Few things have changed the way we ride in the last few years as much as all of these marvelous bags. When it’s easy to carry more stuff, it’s easy to ride farther, or to head out when the forecast is questionable.

In shoulder seasons especially, it’s common for the temperature to fluctuate a lot during a three-hour ride. Having space to carry extra gloves or stash a jacket has taken a narrow window for riding and blown it wide open.

Take food and stay out all afternoon. Take a water filter and stay out all day. Take a sleeping bag and stay out for a week.

We’re so fond of bags that we try to stock many varieties of them made by many fine brands. All of them are made in the United States, and many of them in Colorado, and some of them in Denver. Denver! Dang! (That’d be your friendly neighborhood J.Paks, FYI).

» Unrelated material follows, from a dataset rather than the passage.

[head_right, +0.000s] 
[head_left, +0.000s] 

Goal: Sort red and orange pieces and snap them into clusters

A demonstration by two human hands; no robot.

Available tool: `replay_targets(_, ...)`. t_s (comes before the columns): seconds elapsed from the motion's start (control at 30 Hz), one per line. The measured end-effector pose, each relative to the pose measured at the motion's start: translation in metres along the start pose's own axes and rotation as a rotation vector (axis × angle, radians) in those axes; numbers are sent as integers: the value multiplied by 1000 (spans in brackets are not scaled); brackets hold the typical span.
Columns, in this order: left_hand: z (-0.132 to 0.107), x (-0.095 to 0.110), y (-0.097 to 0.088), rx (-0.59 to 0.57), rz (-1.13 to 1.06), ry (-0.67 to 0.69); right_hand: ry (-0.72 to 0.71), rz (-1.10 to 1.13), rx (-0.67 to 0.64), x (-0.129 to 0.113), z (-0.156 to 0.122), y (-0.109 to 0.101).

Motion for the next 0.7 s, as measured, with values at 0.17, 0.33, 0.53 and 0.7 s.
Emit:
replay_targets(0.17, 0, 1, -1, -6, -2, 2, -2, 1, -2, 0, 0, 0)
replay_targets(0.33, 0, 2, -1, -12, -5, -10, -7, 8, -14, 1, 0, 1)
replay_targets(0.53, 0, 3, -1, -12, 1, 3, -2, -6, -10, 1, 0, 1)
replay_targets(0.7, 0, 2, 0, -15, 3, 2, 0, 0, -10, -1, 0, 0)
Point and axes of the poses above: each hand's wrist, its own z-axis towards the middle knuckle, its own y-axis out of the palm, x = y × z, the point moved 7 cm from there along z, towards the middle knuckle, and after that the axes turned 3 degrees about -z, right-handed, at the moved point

If you don’t know what kind of bag would best suit your needs, come in and we’ll talk your ear off. Then your ear can be the first thing you put in your new bag. Cedaero | J.Paks | North St. | Oveja Negra | Swift

BIKES THAT COST LESS THAN YOU’D EXPECT

The Surly Bridge Club and the Salsa Journeyman (Journeyperson) Apex build.

Both of these bikes are an incredibly good value. The Bridge Club is great for commuting, all-day gravel, bikepacking, offroad touring, urban exploring, and just about anything else. The Apex Journeyman is wonderful for nearly the same things. They are both similar to other bikes that cost $300-500 more. Bridge Club $1200. Journeyperson $1499.